Gagne v. Northwestern Nat. Ins. Co., 88-3949

Citation881 F.2d 309
Decision Date01 August 1989
Docket NumberNo. 88-3949,88-3949
Parties50 Fair Empl.Prac.Cas. 601, 51 Empl. Prac. Dec. P 39,208 Josephine GAGNE, Plaintiff-Appellant, v. NORTHWESTERN NATIONAL INSURANCE COMPANY, Defendant-Appellee.
CourtUnited States Courts of Appeals.

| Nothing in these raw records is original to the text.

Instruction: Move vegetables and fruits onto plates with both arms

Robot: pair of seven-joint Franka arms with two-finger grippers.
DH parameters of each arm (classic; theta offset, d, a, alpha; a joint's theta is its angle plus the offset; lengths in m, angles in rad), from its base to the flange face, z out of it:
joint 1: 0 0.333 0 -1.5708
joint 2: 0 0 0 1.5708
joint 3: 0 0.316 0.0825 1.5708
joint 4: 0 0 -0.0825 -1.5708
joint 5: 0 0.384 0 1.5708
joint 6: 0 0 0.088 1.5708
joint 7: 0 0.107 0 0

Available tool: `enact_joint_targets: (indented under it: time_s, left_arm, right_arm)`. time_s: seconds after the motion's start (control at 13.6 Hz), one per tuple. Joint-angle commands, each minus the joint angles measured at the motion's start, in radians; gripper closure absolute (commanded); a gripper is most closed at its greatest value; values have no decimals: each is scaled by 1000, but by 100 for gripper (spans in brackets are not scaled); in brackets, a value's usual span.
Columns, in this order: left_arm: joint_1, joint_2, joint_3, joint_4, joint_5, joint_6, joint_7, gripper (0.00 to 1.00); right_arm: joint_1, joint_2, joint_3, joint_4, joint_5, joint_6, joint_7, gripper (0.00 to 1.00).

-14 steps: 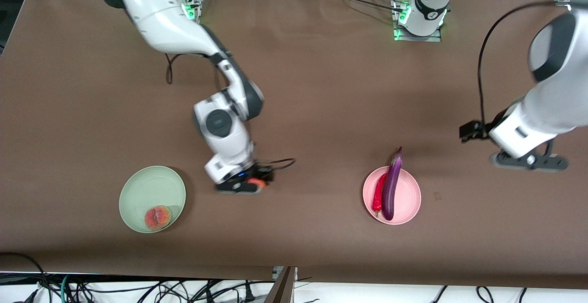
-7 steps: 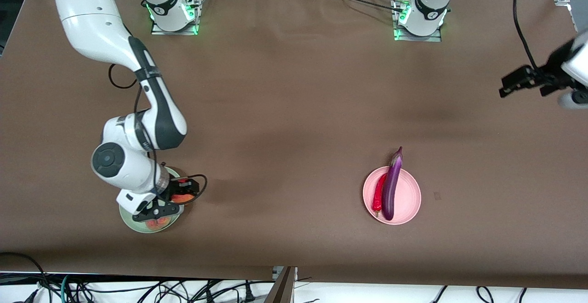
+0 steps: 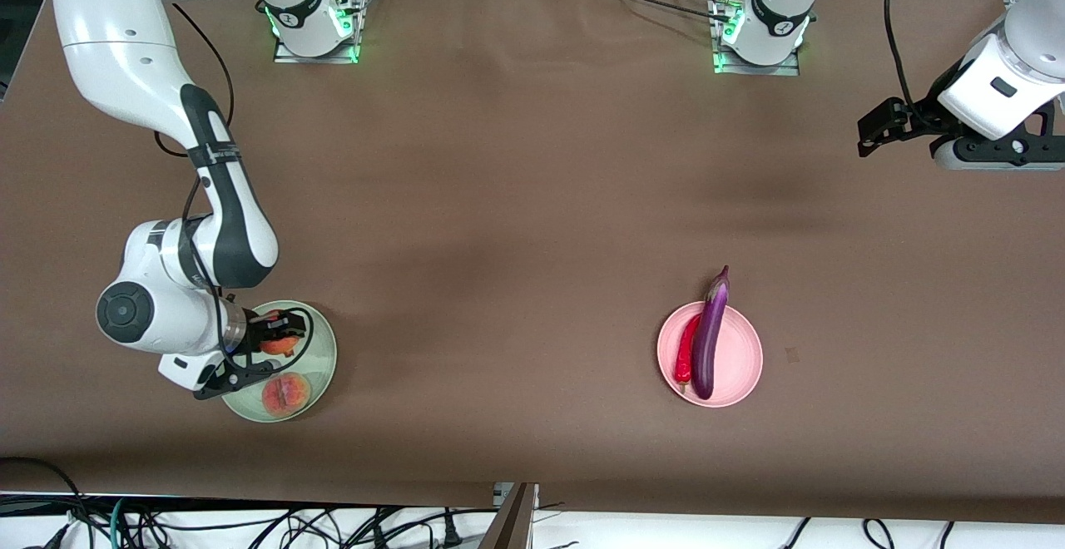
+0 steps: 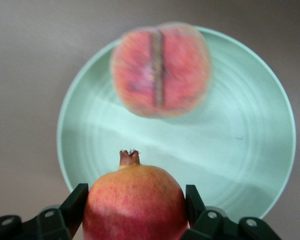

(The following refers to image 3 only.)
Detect pink plate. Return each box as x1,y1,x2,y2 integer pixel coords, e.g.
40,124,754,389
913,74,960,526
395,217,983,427
656,301,764,408

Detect orange peach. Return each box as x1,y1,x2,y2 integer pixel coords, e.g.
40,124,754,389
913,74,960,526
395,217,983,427
262,372,312,417

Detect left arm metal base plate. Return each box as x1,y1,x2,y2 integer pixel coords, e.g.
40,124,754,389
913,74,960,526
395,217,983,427
711,0,804,76

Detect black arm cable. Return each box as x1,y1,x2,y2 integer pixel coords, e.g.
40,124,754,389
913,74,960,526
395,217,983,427
882,0,924,113
154,0,315,367

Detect brown table cover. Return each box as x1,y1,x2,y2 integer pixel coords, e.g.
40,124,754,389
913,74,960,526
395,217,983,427
0,0,1065,525

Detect red chili pepper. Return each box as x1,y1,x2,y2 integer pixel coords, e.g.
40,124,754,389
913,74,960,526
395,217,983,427
675,312,704,393

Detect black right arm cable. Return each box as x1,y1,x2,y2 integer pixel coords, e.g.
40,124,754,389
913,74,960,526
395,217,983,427
154,0,315,367

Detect purple eggplant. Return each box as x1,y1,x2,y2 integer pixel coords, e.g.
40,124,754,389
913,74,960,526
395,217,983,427
691,265,731,401

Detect thick black floor cable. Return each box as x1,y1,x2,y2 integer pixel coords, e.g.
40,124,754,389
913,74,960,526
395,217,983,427
0,456,88,549

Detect teal floor cable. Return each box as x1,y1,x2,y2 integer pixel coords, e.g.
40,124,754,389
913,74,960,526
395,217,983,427
108,497,134,549

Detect brown wooden post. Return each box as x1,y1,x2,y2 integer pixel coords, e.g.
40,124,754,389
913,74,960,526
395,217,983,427
478,482,538,549

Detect red pomegranate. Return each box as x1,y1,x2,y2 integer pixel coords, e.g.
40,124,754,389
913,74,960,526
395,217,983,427
260,331,302,359

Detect light green plate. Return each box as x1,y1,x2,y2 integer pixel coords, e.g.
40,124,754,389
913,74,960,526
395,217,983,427
220,299,339,423

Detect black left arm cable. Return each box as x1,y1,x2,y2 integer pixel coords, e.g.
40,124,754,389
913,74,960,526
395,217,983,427
882,0,924,113

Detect black floor cable with plug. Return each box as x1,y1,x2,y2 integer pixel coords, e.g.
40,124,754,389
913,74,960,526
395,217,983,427
366,507,467,549

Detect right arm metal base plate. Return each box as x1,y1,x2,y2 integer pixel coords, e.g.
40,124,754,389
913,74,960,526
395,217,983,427
273,0,363,65

United States Court of Appeals (6th Circuit)

Larry R. Zingarelli (argued), Columbus, Ohio, for plaintiff-appellant.

Diane C. Reichwein, David A. Laing (argued), Porter, Wright, Morris & Arthur, Columbus, Ohio, for defendant-appellee.

Before MERRITT and KRUPANSKY, Circuit Judges, and HILLMAN, District Judge. *

KRUPANSKY, Circuit Judge.

Josephine Gagne (Gagne) has appealed from the decision of the United States District Court for the Southern District of Ohio, granting summary judgment in favor of the Northwestern National Life Insurance Company (Northwestern) in this action commenced by Gagne alleging that she was terminated from her employment with Northwestern because of her age in violation of the Age Discrimination in Employment Act, 29 U.S.C. Sec. 621 et seq. and the Ohio Age Discrimination statute, Ohio Rev.Code Ann. Sec. 4101.17, and additionally alleging pendent state law claims sounding in breach of an implied employment contract, tortious infliction of emotional distress, and common law defamation. The district court, after reviewing the pleadings, supporting affidavits, depositions and other documents filed by the parties, and after construing the evidence most favorably on behalf of the appellant and having found no conflict of material fact, concluded that the defendant was entitled to summary judgment because appellant had failed to make a sufficient showing of essential elements of her case with respect to which she had the burden of proof.

A review of the record demonstrated the following underlying facts. The appellant had been employed by Northwestern, a property and casualty insurance company, in June 1978 at the age of forty-nine years to serve as a claims representative, which position required her to perform various duties, including promptly investigating, evaluating and settling first and third party insurance claims against the defendant or its policyholders, promptly and thoroughly determining any potential liability on the part of Northwestern as to such claims, promptly creating adequate reserves for potentially meritorious claims, promptly obtaining statements from parties and witnesses, timely completing monthly reports, and negotiating claims in a timely fashion. In 1981, Gagne was promoted to the position of senior claims representative, in which capacity she was assigned more complicated claims, including those involving serious bodily injury and extensive property damage.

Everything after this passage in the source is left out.